Business Services Industry

Comtech Telecommunications Corp. Announces Record Results for the Second Quarter of Fiscal 2005 and Declares 3-for-2 Stock Split

Business Wire, March 9, 2005

MELVILLE, N.Y. -- Comtech Telecommunications Corp. (Nasdaq: CMTL) today reported record results for the second quarter of fiscal 2005. Sales, operating profit, EBITDA, net income and diluted earnings per share shattered all previous highs. The Company also announced that its Board of Directors has approved a three-for-two stock split to be effected in the form of a stock dividend. The financial information in this press release has not been adjusted for the stock split. Such information will be restated to reflect the stock split once it becomes effective.

Quarterly sales soared past the $70 million mark for the first time in the Company's history. Net sales for the three months ended January 31, 2005 were $78.1 million compared to $56.8 million for the three months ended January 31, 2004. Strong increases in sales were experienced in all three business segments.

Net income of $10.2 million, or $0.59 per diluted share, for the three months ended January 31, 2005 was nearly double the $5.2 million, or $0.34 per diluted share, for the three months ended January 31, 2004. The diluted earnings per share amount for the second quarter of fiscal 2005 reflects $0.05 of dilution in connection with the required adoption of new accounting rules regarding the impact of contingently convertible debt on the calculation of diluted earnings per share.

The second quarter results were impacted by favorable adjustments to certain long-term contracts in our telecommunications transmission and mobile data communications segments which reflect continuing positive trends in our performance on these contracts, as well as increased funding on the Movement Tracking System contract with the U.S. Army. These adjustments, which are more fully described in our Form 10-Q filed earlier today, contributed $5.9 million, $3.7 million, $3.3 million and $2.2 million, respectively, to the quarter's net sales, gross profit, operating profit and net income.
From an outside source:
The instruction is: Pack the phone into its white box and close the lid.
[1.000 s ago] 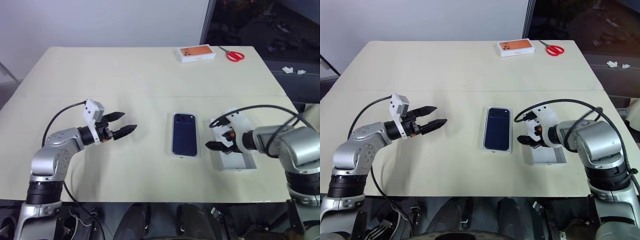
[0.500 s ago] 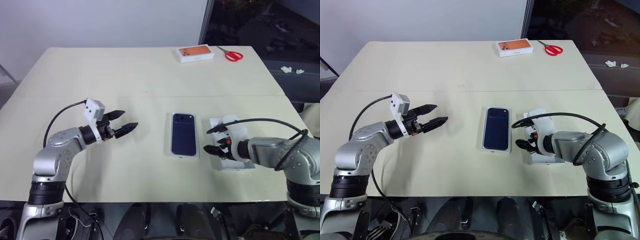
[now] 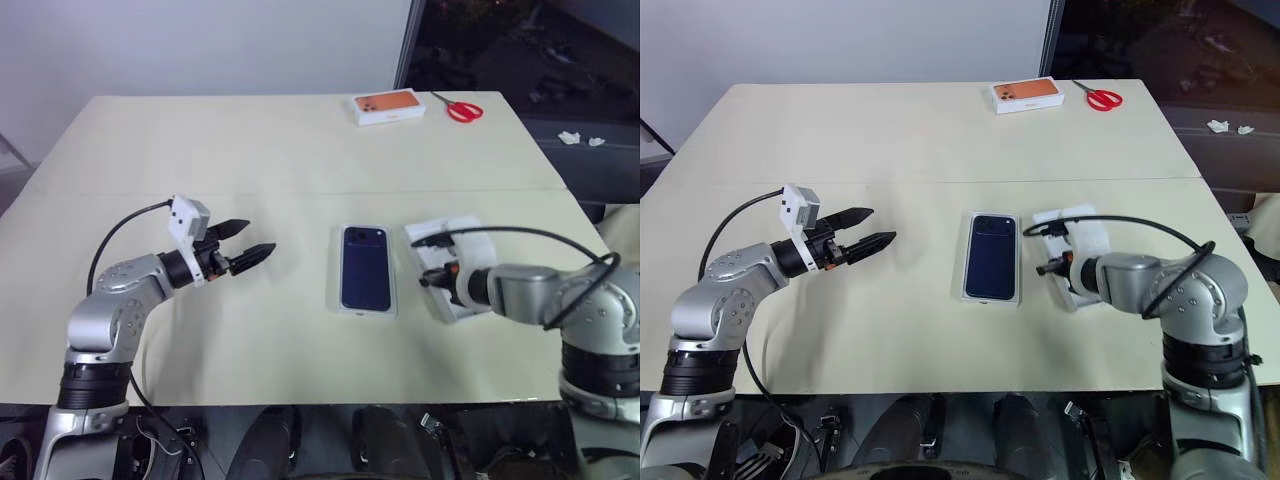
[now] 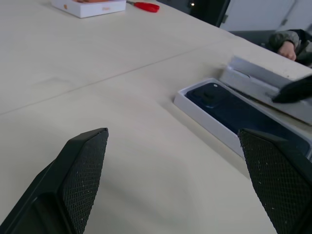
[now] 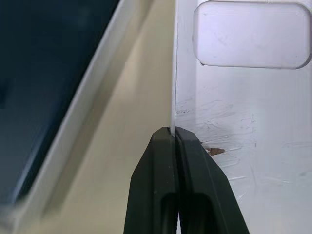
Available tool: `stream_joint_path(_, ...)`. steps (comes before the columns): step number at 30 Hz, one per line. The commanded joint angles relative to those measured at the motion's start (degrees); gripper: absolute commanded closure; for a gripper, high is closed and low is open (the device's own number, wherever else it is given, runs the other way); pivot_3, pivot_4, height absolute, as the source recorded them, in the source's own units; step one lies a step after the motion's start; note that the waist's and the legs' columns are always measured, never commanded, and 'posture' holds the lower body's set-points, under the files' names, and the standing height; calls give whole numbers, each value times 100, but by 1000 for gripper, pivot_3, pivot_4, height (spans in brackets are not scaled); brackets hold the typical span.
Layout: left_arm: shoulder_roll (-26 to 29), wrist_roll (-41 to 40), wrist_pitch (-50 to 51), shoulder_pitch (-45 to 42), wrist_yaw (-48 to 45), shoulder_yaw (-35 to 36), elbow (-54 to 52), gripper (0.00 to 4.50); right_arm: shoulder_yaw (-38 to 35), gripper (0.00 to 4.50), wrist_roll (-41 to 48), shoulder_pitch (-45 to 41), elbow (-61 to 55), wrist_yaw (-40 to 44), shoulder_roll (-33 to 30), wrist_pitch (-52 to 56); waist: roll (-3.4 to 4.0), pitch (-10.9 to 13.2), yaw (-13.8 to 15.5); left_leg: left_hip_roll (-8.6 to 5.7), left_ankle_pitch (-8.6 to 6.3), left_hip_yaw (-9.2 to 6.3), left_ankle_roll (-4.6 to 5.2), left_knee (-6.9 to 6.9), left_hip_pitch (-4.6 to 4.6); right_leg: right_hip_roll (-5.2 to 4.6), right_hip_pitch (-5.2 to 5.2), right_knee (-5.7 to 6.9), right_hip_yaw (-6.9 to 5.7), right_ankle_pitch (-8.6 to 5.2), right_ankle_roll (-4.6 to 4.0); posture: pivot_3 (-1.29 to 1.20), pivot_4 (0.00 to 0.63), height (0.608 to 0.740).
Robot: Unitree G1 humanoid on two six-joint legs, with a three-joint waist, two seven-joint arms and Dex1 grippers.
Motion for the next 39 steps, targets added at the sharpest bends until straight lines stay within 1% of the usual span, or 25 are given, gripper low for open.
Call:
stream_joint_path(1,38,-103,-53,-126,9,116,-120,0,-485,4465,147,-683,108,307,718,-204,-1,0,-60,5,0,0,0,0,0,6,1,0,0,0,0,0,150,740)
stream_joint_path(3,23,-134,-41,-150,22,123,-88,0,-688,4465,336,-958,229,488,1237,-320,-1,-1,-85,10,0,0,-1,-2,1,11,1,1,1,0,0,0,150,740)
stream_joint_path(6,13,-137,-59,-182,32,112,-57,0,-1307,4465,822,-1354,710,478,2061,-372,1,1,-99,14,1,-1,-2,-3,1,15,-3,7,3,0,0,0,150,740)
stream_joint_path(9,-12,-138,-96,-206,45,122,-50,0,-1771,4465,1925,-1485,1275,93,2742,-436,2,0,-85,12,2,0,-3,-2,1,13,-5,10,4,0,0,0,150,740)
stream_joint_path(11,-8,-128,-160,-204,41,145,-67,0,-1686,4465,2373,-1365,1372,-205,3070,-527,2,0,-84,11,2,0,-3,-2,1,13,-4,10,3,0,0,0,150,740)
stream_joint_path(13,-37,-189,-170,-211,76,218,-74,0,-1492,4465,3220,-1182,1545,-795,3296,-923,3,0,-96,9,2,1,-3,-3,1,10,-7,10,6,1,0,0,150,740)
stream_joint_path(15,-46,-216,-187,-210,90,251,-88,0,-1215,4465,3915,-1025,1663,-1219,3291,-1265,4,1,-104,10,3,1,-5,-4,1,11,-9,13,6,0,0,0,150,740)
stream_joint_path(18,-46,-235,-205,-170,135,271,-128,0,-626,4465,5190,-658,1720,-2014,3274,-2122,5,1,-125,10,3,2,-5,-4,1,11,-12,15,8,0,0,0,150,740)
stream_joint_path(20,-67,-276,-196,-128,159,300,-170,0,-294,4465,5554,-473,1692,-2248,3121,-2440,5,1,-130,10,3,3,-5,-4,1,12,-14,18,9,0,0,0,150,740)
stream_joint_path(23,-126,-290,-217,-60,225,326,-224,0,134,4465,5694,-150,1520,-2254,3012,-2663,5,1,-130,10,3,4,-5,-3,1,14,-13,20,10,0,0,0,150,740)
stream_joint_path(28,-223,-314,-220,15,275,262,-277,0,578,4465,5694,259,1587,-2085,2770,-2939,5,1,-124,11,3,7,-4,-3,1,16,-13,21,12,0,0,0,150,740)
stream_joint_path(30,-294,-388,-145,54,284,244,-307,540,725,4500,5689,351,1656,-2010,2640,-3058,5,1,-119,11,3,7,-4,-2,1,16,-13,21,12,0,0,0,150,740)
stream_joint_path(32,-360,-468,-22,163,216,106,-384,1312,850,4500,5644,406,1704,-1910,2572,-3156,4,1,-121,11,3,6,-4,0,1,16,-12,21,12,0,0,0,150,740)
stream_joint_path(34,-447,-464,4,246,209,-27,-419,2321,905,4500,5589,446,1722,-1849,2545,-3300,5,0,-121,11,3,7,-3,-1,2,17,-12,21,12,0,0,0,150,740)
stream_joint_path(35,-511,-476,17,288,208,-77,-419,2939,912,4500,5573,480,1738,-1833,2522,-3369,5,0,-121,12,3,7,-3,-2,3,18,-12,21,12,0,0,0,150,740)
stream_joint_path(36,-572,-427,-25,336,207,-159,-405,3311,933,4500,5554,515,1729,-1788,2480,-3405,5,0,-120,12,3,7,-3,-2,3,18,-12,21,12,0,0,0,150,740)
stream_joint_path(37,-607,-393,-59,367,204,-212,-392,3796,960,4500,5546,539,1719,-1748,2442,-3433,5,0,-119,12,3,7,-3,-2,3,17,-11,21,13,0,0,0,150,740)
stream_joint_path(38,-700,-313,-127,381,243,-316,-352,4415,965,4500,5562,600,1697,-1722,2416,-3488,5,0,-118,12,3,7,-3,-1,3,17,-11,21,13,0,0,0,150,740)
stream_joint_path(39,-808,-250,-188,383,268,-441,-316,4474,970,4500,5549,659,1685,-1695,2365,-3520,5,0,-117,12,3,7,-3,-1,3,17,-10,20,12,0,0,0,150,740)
Net sales for the six months ended January 31, 2005 were $134.2 million compared to $113.1 million for the six months ended January 31, 2004. Net income for the six months ended January 31, 2005 was $17.3 million, or $1.02 per diluted share, versus $11.0 million, or $0.71 per diluted share, for the six months ended January 31, 2004.

Earnings before interest, taxes, depreciation and amortization (EBITDA) were $16.6 million and $9.2 million for the three months ended January 31, 2005 and 2004, respectively. For the six months ended January 31, 2005 and 2004, EBITDA was $28.8 million and $19.1 million, respectively. Cash flows from operating activities were an impressive $40.5 million for the six months ended January 31, 2005.

Backlog as of January 31, 2005 remained strong at $159.0 million. Bookings for the three and six months ended January 31, 2005 were $74.4 million and $209.6 million, respectively.

The additional shares relating to the stock split will be issued on April 4, 2005 to stockholders of record on March 21, 2005. Cash will be distributed in lieu of any fractional shares. The Company currently has 14,436,919 shares outstanding. After the split, there will be approximately 21,655,000 shares outstanding.

In commenting on the Company's performance during the second quarter of fiscal 2005, Fred Kornberg, President and Chief Executive Officer, noted, "The quarter was truly outstanding in every sense of the word, as evidenced by our operating results which were impressive based on any measure. We view our performance in recent years as a tangible validation of our strategic vision."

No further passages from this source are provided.